Tcl Source Code

View Ticket
Login
Ticket UUID: 718045
Title: Closing transferred channel crashes app
Type: Bug Version: obsolete: 8.4.2
Submitter: kenj Created on: 2003-04-09 07:34:13
Subsystem: 49. Threading Assigned To: das
Priority: 9 Immediate Severity:
Status: Closed Last Modified: 2003-07-19 03:20:40
Resolution: Fixed Closed By: hobbs
    Closed on: 2003-07-18 20:20:40
Description:
I'm attaching a script that crashes each time I run it on 
my system. It's an echo server translated from a single-
threaded to a multi-threaded implementation.

As written, clients can connect to the server and 
successfully receive echoes of messages they send. 
(I've tested it using simple telnet connections.) However, 
when any client disconnects -- either by closing the 
client or by issuing the "quit" message -- the server 
crashes with the following message:

FlushChannel: damaged channel list

abnormal program termination

There was another problem I noticed with this script, 
that perhaps should be filed as a separate bug. You'll 
note a few lines near the bottom commented out, which 
tried to send a "welcome" message after the client 
connected. The code would send the message 
successfully, but then the readable fileevent seemed to 
never fire within the worker thread.

Unfortunately, as I'm running this on Windows 2000, I'm 
not sure what additional debugging information I can 
provide. As far as the environment, the operating system 
is Microsoft Windows 2000, 5.00.2195, Service Pack 3. 
I'm running the script from a Command Prompt window 
by executing "tclsh echoserv3.tcl".

The tclsh is version 8.4.2, compiled on my system 
directly from the source, with threading enabled. The 
Threads version is 2.5.1, also compiled on my machine.

I compiled both using the Mingw tools. The beginning of 
the README.txt file says: "This is msys_mingw release 
#2, it bundles Msys 1.0.8 and Mingw 1.1." gcc --version 
returns 2.95.3-6.
User Comments: hobbs added on 2003-07-19 03:20:40:
Logged In: YES 
user_id=72656

moved to pending since we haven't heard - assuming 
functional on Mac.

andreas_kupries added on 2003-04-23 06:24:13:
Logged In: YES 
user_id=75003

Reassigning to Daniel for test of Mac changes.

andreas_kupries added on 2003-04-23 02:48:09:
Logged In: YES 
user_id=75003

See also [ 593810 ] Channel Transfer crashes.

andreas_kupries added on 2003-04-23 02:45:54:
Logged In: YES 
user_id=75003

Looking around in the socket code ...

(1) The windows socket system maintains its own list of 
sockets per thread ... This list is not maintained by the 
cut/splice operations BAD !! 

(2) ... David is also correct that the cut/splice operations 
never send SOCKET_SELECT messages, which change the 
WSAAsyncSelect status of the socket, and the association 
with a particular notifier HWND.

And this explain s the problem.

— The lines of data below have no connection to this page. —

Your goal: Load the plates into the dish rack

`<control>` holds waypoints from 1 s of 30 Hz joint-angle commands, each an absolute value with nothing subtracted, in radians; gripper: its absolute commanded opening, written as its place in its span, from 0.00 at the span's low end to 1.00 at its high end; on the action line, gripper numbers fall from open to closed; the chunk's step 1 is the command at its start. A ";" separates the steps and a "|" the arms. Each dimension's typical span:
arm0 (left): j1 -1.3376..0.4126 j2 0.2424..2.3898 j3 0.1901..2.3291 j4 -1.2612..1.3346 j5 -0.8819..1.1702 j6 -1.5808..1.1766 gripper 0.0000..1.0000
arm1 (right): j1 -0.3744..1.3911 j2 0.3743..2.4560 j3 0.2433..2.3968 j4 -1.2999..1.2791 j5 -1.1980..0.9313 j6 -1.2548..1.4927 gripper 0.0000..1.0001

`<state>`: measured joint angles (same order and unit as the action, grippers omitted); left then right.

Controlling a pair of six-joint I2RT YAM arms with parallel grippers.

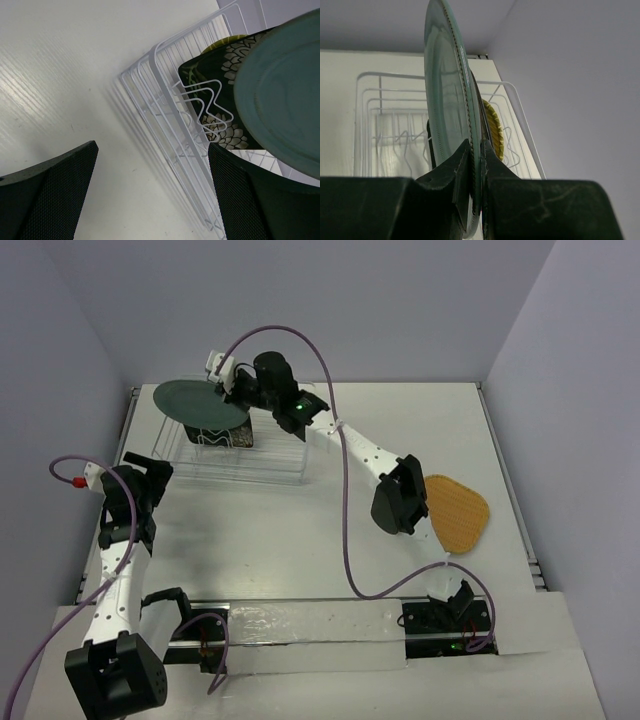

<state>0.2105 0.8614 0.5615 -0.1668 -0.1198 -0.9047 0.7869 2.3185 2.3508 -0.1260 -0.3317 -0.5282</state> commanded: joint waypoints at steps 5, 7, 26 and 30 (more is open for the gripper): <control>0.224 0.838 0.555 -0.097 -0.083 -0.891 0.99 | 0.799 2.354 2.449 0.169 -0.299 -0.595 0.00; 0.224 0.838 0.555 -0.096 -0.079 -0.891 0.99 | 0.799 2.360 2.437 0.170 -0.304 -0.594 0.00; 0.227 0.892 0.562 -0.095 -0.054 -0.883 0.99 | 0.810 2.434 2.339 0.212 -0.355 -0.486 0.00; 0.226 0.891 0.560 -0.089 -0.053 -0.883 0.99 | 0.811 2.439 2.319 0.226 -0.338 -0.471 0.00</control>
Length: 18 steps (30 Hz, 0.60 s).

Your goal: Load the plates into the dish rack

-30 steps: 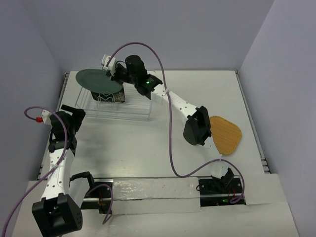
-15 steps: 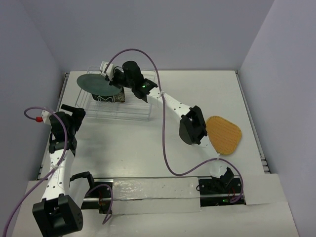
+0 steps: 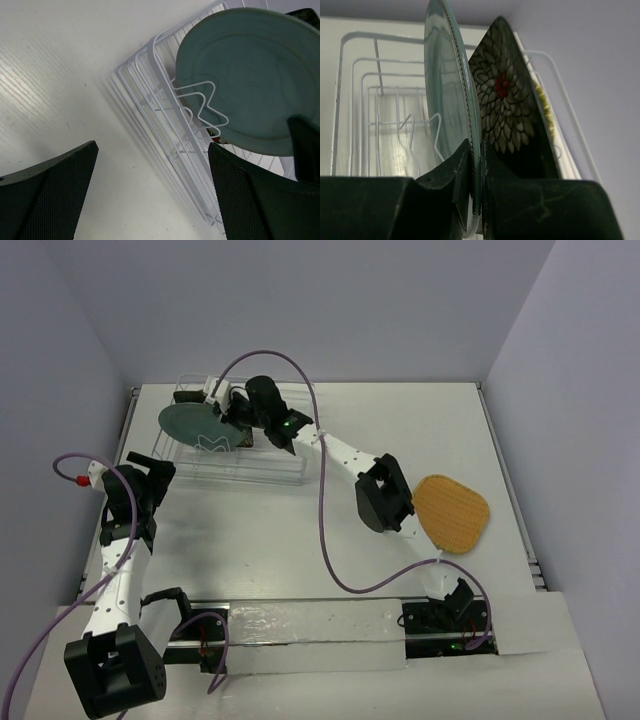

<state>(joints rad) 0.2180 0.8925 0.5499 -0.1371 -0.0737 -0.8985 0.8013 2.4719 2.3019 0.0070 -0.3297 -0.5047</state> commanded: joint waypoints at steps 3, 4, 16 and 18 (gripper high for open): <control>0.227 0.884 0.558 -0.089 -0.052 -0.879 0.99 | 0.815 2.433 2.291 0.242 -0.319 -0.468 0.02; 0.227 0.885 0.558 -0.086 -0.051 -0.878 0.99 | 0.816 2.430 2.285 0.245 -0.314 -0.468 0.05; 0.227 0.874 0.590 -0.107 -0.012 -0.873 0.99 | 0.832 2.240 2.109 0.317 -0.194 -0.382 0.92; 0.226 0.866 0.593 -0.109 -0.006 -0.874 0.99 | 0.833 2.204 2.086 0.326 -0.153 -0.359 0.95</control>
<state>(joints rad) 0.2180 0.8915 0.5503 -0.1314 -0.0395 -0.8833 0.8223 2.3743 2.1097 0.2209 -0.2435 -0.4201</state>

The various levels have 
inconsistent info on where the channel is. The upper layers 
have it transfered, but in the lower layers the channel is still 
seeen in the main thread, especially notification events arrive 
in the main thread HWND, and not in the other thread. This 
then causes the event to be handled in the main thread and 
from then on we know how that crashes.

Note: Mo Dejongs latests changes in this area are an 
approximation to get this done, by introducing platform 
specific cut/splice ops. This is good, but does not reach far 
enough.

We have essentially per channel-type/platform specific ops to 
manage.

I have to extend my proto TIP about channel type initialization 
during channel transfer and add channel type specific 
cut/splice ops to handle this.

Can't be done in the 8.4.3. timeframe IMHO anymore. First 
should be 8.5, eventually a backport.

andreas_kupries added on 2003-04-23 02:37:30:
Logged In: YES 
user_id=75003

Comments by David in mail to me:

My first guess would be SocketProc() calling Tcl_ThreadAlert
() in
win/tclWinSock.c probably because the socket wasn't 
removed from the handler
window with WSAAsyncSelect().

During a transfer, does the generic layer remove all watch 
masks and restore
them on the other side?

andreas_kupries added on 2003-04-22 08:02:59:

File Added - 48369: stacktrace-718045.txt

andreas_kupries added on 2003-04-22 08:02:58:
Logged In: YES 
user_id=75003

Attaching my stacktrace.

andreas_kupries added on 2003-04-22 08:00:40:
Logged In: YES 
user_id=75003

Passing on to DavyGrvy. I don't understand the Windows 
notifier good enough. I asked Jeff, but he doesn't either.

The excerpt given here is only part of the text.